On a Motorhome with the Starter battery under the Cab floor or Seat where a standard Jump Lead may not be long enough, just Clamp the Black Jump lead between the Starter battery Negative terminal and the Chassis.

Compare voltages and see where the Black jump lead made a difference and fit a strap at that logical point, if needed.

What we are primarily comparing here is not just the Starter Motor Earth functionality, but the effectiveness of the Alternator Earthing.

When Can a Second Battery Be A Real Advantage?

If you regularly rely on the Alternator to charge up the batteries between overnight stays, then having two batteries could half the charging time.
For example, if you might normally take 40Ah out of a single 100Ah during a two day stoppover and then rely on your driving to charge that battery up, the battery might typically draw around 10amps from the Alternator. Therefore a drive of 4 hours could be required to recharge it. 

Under these conditions, if you installed a second 100Ah battery and this time draw out the same 40Ah, but with 20Ah taken out of each battery, the Alternator will still charge at around 10amps per battery, effectively putting back 20 amps in an hour. So the recharge time will be halved, plus the battery life doubled because each battery is only shallow discharged as opposed to the single battery discharging to 40%.DOD. 
It isn't quite that simple, the battery technology and other factors come into play, but it demonstrates the principal.

The overall load on the Alternator isn't significantly greater in the short term because the Alternator is still putting back the same 40Ah, just in a shorter time. 
In the longer term the reduced stress on the two batteries versus a single battery will mean the dual batteries will be more efficient for longer, aiding shorter recharge times again, with an overall reduction of work by the Alternator.

Similarly, if you wish to shorten charging times on a 230v mains charger, to maybe reduce the running time of a generator for example, then again a second battery can reduce Generator running time significantly (and often it's fuel consumption), so long as the batteries are not discharged deeply and the charger is correctly sized. 
If you also add a second mains charger, then the original Generator running time can be cut from about 3 hours to around one hour. 
That shorter time interval enables you to choose the time slot to charge the batteries using the Generator to coincide with times when no one else is around.


When adding a second battery wire it as below. 
Note the absence of fuses between the batteries. This is very important as installing any fuse between the batteries will Introduce a resistance which will obviously defeat the object of trying to Balance everything so that each battery has an identical resistance to both the charging systems and the devices drawing the power.
There should already be a Fuse in the existing wiring of the Positive lead (To Electrical Equipment and Charger) if not fit a 50 amp Maxi style fuse.
If the existing fuse is less than 50A uprate it, again using a maxi fuse holder.
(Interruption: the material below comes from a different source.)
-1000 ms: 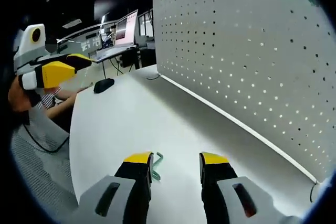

If using a Voltage Sensing Relay then note that most quality batteries these days are 12.8v to 13.0v when most VSR's only disconnected at 12.6 - 12.8v so the will keep the batteries permanently connected.
The unit below is a '2 Part' VSR, a £25 voltage sensing device and a separate relay, which allows you to power the VSR from an Ignition switched supply to drive any ordinary relay. 
When the ignition is turned off and the supply cut, the relay opens regardless of the battery voltage.
It must be powered from an Ignition switched supply, not a permanent live supply.